■ **Records for this task**:

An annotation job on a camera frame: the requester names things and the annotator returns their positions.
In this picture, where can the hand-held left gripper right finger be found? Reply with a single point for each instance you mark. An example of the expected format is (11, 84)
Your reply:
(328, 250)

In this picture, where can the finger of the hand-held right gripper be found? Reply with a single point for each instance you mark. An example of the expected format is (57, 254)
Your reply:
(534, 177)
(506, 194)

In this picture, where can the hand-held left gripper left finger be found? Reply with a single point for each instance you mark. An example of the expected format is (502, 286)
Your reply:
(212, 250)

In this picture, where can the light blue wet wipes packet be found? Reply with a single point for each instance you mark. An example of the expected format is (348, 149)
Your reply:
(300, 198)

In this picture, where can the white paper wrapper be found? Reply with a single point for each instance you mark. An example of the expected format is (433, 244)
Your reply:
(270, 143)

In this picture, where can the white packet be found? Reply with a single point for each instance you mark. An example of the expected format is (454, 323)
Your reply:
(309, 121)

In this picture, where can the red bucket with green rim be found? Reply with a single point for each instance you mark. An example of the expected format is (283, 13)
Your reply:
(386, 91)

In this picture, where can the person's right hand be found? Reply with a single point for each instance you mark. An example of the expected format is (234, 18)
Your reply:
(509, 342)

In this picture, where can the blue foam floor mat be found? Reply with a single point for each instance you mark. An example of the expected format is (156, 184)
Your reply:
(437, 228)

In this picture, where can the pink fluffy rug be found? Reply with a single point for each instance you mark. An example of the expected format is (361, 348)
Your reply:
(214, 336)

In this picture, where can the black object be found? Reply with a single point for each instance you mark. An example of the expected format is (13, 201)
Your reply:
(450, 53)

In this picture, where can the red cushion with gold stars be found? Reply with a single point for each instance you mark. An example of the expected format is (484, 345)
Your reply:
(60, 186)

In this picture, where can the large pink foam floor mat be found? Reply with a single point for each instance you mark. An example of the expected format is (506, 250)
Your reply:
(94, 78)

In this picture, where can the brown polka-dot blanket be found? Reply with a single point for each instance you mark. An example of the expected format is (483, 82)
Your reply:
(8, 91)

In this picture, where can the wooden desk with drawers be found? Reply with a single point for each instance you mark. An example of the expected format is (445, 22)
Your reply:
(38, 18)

--

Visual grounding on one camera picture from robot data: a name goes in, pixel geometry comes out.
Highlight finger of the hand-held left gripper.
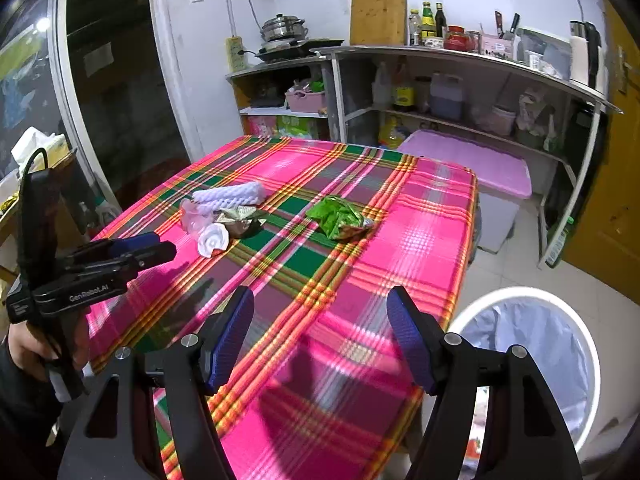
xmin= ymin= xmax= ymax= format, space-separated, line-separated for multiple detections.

--

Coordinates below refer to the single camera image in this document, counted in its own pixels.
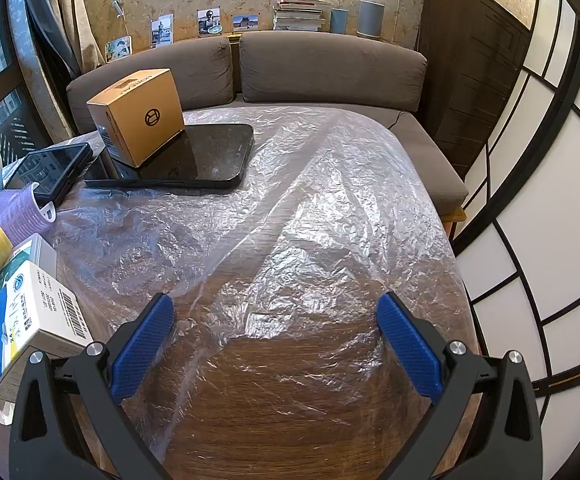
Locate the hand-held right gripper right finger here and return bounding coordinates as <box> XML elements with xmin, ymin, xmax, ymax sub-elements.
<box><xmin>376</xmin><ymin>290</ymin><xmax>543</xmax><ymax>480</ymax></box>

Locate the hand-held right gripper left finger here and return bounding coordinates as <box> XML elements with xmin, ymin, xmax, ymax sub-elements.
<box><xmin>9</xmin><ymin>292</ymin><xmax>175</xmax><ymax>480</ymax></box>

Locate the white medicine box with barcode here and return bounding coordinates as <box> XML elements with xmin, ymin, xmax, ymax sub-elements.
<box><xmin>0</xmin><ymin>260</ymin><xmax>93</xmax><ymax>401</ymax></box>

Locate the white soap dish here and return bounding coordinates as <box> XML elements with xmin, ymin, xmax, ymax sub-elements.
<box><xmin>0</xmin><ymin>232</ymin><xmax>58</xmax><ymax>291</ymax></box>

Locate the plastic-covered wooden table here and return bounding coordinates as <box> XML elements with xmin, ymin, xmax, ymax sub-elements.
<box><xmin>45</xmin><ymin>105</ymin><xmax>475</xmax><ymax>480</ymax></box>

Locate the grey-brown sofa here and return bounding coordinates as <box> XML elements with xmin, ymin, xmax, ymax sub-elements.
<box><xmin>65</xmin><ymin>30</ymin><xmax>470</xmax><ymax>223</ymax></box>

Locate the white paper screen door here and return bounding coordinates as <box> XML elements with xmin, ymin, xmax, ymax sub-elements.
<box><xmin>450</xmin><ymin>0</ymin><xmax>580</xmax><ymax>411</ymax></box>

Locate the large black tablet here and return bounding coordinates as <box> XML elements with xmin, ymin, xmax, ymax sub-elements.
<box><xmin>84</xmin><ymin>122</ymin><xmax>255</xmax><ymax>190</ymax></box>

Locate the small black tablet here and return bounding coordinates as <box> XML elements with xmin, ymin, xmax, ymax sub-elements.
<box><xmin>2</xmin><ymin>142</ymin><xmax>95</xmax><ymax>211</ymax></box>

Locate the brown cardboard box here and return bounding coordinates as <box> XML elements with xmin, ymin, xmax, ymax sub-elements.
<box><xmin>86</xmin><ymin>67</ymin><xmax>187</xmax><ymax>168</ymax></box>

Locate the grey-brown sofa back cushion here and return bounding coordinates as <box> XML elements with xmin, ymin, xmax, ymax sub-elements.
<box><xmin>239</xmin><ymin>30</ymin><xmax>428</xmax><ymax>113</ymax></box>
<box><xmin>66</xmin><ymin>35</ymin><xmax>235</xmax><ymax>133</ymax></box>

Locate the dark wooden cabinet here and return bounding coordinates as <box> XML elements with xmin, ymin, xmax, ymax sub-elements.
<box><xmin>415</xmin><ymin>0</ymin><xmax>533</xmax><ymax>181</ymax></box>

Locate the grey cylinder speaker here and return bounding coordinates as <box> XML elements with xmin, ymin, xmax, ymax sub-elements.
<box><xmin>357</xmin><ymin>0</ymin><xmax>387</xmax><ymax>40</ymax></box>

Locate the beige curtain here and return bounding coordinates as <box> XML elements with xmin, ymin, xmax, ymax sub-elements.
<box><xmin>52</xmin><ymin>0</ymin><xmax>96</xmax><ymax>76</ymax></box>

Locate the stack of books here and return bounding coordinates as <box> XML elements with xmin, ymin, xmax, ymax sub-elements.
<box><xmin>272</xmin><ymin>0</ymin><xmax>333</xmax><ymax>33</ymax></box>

■ **Exercise brief**: Where a line contains the word "paper", copy that line from the listing above.

■ **Response area**:
In this picture, where can the white paper wrapper be found? Reply with a single point for each instance you mark. An example of the expected format is (433, 244)
Locate the white paper screen door here and return bounding coordinates as <box> XML elements with xmin, ymin, xmax, ymax sub-elements.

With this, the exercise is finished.